In my offset, I run logs the entire cook...


----------



## bryce (Jul 30, 2015)

Bearcarver said:


> It's not how long you smoke---It's how thick (Heavy) the smoke was.
> 
> TBS or Light white smoke for long time  = Good.
> 
> ...


This has been my experience. Typically the wood is good, hickory, apple, alder, whatever. White smoke? Bitter, gross and not even good for the dog. I've wrecked ribs and smoked salmon because of this. I've learned that anything bitter or sour tasting seems to always be from the smoke (heavy.)


----------



## Bearcarver (Jul 30, 2015)

Bryce said:


> This has been my experience. Typically the wood is good, hickory, apple, alder, whatever. White smoke? Bitter, gross and not even good for the dog. I've wrecked ribs and smoked salmon because of this. I've learned that anything bitter or sour tasting seems to always be from the smoke (heavy.)


Yeah--Exactly---When I say "White Smoke". I'm talking about real thin, I can barely see it, but I just can't call it "Blue". I often get that from my AMNPS. It's so light that it's no problem at all.  It's the "Heavy" smoke of any color that is bad.

Bear


----------



## bryce (Jul 30, 2015)

Bearcarver said:


> Yeah--Exactly---When I say "White Smoke". I'm talking about real thin, I can barely see it, but I just can't call it "Blue". I often get that from my AMNPS. It's so light that it's no problem at all.  It's the "Heavy" smoke of any color that is bad.
> 
> Bear


There's a picture around this site that illustrates this well. Yeah, heavy is not good. Funny, usually the only reason I get "heavy" smoke at anytime is typically because of lack of patience on my part (excluding weather or poor equipment.)

Bryce


----------



## Bearcarver (Jul 31, 2015)

Bryce said:


> There's a picture around this site that illustrates this well. Yeah, heavy is not good. Funny, usually the only reason I get "heavy" smoke at anytime is typically because of lack of patience on my part (excluding weather or poor equipment.)
> 
> Bryce


I used to get Heavy smoke now and then, because I used to try burning chips & chunks in my MES, and it always went from light smoke to medium, to heavy, to too heavy, then back to medium, to light, to nothing (Time to put more in). Then I started putting 3 or 4 chips in at a time, which kept it light, but I had to put more in every 20 minutes.

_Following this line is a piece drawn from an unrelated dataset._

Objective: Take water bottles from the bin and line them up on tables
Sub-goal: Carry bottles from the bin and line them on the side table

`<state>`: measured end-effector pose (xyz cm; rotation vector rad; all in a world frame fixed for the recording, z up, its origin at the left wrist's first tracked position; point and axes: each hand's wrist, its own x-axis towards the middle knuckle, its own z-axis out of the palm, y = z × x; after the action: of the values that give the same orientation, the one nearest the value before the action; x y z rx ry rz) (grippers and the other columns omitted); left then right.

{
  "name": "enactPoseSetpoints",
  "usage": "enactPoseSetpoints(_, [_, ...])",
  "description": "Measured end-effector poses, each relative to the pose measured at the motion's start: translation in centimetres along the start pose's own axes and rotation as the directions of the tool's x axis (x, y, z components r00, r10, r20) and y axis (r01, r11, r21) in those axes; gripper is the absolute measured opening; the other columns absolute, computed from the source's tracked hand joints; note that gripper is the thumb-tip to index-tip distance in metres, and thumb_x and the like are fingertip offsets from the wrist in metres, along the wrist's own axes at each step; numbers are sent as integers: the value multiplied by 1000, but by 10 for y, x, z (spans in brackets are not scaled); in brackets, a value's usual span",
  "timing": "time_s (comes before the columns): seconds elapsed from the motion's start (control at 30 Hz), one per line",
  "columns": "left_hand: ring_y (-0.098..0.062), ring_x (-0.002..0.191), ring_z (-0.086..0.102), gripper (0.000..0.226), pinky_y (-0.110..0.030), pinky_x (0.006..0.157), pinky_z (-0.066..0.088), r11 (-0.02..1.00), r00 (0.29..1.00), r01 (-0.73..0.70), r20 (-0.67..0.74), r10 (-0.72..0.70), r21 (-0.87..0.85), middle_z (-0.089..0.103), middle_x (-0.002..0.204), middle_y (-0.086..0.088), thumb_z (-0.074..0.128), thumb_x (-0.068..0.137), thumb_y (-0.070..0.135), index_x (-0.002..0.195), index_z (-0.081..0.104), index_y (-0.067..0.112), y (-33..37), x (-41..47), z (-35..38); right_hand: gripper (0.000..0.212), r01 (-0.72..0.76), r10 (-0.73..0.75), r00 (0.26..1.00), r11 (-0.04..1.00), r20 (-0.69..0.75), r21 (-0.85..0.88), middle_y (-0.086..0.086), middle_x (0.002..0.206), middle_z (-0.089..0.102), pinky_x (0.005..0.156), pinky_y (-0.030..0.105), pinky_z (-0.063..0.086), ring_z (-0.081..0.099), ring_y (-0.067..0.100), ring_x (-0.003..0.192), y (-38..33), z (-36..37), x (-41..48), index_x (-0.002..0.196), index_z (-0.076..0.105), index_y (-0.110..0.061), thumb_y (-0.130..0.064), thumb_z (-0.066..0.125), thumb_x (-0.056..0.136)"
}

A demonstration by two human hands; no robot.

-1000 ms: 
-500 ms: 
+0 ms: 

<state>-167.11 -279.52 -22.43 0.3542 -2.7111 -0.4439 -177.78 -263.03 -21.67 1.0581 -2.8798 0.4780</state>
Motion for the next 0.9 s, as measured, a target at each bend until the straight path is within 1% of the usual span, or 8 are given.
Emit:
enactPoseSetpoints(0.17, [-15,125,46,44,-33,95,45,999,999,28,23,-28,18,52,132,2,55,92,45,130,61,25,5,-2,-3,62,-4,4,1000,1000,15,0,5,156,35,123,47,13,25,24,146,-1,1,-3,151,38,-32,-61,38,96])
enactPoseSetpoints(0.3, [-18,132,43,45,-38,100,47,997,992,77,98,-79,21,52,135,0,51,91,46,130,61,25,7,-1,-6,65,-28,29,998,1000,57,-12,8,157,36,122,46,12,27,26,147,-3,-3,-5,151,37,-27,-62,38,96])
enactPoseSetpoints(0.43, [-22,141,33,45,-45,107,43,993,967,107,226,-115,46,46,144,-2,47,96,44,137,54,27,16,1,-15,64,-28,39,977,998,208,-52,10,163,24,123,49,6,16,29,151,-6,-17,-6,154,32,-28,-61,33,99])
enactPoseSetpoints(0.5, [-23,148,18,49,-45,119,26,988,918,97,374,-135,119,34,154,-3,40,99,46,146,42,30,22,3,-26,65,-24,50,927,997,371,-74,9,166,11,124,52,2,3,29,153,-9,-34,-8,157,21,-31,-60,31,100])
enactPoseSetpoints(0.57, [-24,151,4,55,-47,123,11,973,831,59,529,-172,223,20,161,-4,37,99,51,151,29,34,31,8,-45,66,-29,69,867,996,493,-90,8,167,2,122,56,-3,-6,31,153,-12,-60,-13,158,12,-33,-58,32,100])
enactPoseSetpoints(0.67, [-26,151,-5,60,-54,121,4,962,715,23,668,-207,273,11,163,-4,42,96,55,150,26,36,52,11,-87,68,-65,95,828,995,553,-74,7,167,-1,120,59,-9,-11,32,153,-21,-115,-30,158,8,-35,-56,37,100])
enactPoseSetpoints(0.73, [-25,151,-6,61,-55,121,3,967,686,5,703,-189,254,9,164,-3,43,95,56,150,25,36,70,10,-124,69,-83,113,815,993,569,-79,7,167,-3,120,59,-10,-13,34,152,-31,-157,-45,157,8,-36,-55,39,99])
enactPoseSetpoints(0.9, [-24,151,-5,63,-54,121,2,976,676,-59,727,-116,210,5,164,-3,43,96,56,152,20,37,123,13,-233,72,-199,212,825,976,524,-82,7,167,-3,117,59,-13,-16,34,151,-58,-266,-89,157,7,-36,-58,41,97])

Then I started using the AMNS & AMNPS 100% of the time, and I've had Awesome smoke at all times for 5 years now, as long as I only light one end. PROBLEM SOLVED !!!

Bear


----------



## bryce (Jul 31, 2015)

That's great! I don't own an AMNS - yet anyhow. You totally nailed the issue with chucks. You can definitely struggle with them.


----------



## oldschoolbbq (Jul 31, 2015)

Good advice , . ,
Have fun and


----------



## fishacura (Jul 31, 2015)

Wood was not wet but meat may have been cold (cannot recall).  But I think that it's when I fill the chips I am filling that small hopper in the side of the MES too much. I am really jamming the wood in there. Perhaps instead of that I should only be putting a few chips??


----------



## Bearcarver (Jul 31, 2015)

fishacura said:


> Wood was not wet but meat may have been cold (cannot recall).  *But I think that it's when I fill the chips I am filling that small hopper in the side of the MES too much. I am really jamming the wood in there. Perhaps instead of that I should only be putting a few chips??*


When I used to use my MES chip burner, before I got my Amazings, I used to put about 3 to 5 little chips in at a time, about every 20 minutes when it would stop smoking. Then the smoke wouldn't get too heavy.

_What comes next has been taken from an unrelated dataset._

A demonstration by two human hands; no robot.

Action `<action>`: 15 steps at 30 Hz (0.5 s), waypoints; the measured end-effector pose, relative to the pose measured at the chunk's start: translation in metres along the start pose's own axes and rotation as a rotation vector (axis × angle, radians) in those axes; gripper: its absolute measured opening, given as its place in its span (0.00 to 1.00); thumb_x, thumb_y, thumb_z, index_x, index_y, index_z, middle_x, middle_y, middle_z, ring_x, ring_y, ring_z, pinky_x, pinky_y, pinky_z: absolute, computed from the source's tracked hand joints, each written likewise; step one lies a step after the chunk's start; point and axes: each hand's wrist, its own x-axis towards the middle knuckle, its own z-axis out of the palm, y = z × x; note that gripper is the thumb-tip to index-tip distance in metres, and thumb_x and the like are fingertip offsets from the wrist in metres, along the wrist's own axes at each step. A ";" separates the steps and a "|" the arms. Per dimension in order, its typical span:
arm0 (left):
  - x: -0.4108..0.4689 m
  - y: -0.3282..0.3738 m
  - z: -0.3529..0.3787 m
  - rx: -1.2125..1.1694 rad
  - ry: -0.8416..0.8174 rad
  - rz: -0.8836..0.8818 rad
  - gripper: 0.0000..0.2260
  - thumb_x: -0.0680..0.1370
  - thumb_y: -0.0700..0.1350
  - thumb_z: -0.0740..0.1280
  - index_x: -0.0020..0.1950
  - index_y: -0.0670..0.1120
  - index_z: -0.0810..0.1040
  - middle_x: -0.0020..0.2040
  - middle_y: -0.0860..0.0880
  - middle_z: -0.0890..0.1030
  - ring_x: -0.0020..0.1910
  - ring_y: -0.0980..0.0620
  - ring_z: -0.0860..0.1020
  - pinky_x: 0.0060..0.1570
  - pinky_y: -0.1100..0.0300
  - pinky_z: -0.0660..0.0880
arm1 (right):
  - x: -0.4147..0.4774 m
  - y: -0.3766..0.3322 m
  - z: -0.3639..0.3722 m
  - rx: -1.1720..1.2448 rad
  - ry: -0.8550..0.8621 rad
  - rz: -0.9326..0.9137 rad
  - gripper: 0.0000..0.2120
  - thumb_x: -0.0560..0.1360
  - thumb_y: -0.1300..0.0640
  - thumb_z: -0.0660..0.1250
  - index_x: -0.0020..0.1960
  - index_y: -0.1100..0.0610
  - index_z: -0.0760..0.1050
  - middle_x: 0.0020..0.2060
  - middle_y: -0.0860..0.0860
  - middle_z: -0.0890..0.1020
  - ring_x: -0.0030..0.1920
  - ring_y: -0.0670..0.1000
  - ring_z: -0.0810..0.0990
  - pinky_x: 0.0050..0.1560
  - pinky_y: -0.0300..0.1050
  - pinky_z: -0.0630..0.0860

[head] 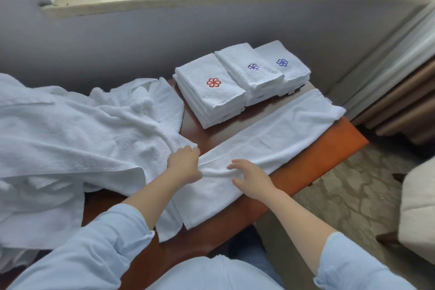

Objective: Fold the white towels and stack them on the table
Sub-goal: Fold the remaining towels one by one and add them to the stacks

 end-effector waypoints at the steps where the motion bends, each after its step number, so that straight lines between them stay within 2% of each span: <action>1: 0.004 0.005 0.001 -0.030 0.031 0.029 0.23 0.74 0.46 0.65 0.70 0.50 0.68 0.63 0.49 0.72 0.62 0.47 0.71 0.56 0.54 0.71 | 0.003 0.003 -0.006 -0.004 0.023 0.007 0.18 0.78 0.56 0.64 0.67 0.46 0.74 0.72 0.42 0.69 0.73 0.43 0.64 0.70 0.44 0.66; 7: 0.027 0.041 0.014 -0.229 0.087 0.075 0.18 0.79 0.49 0.63 0.70 0.52 0.71 0.66 0.51 0.75 0.64 0.50 0.73 0.59 0.53 0.72 | 0.026 0.033 -0.045 -0.114 0.111 0.033 0.18 0.79 0.56 0.62 0.68 0.49 0.73 0.68 0.43 0.74 0.70 0.46 0.69 0.66 0.44 0.69; 15: 0.070 0.090 0.017 -0.332 0.097 -0.028 0.18 0.81 0.48 0.63 0.71 0.52 0.70 0.69 0.51 0.72 0.63 0.47 0.76 0.57 0.52 0.74 | 0.082 0.083 -0.100 -0.258 -0.004 -0.051 0.21 0.81 0.57 0.59 0.74 0.50 0.67 0.72 0.45 0.70 0.73 0.48 0.64 0.67 0.48 0.70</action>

The AMNPS cleared that all up for me. 

Bear


----------



## cael (Jul 31, 2015)

fishacura said:


> Wood was not wet but meat may have been cold (cannot recall).  But I think that it's when I fill the chips I am filling that small hopper in the side of the MES too much. I am really jamming the wood in there. Perhaps instead of that I should only be putting a few chips??


I have a MES 30 and have found that 1/4 cup of chips makes a nice amount of smoke.    My first time out I just went from the manual which said 'not more than 1/2 cup'.   So I used 1/2 cup.   Way more than you need.   I got a long handled 1/4 measure from the dollar store and its perfect.

I like a lighter smoke taste, so I only smoke for about half the cook time.   Doing ribs(beef back and baby back combo) today and smoked for 4 hours and plan to let them go to about 7 hours.   Everyone says they can taste the smoke flavor and they like it.   But many of the folks I cook for don't eat a lot of smoked foods, so maybe we all just like it lighter.


----------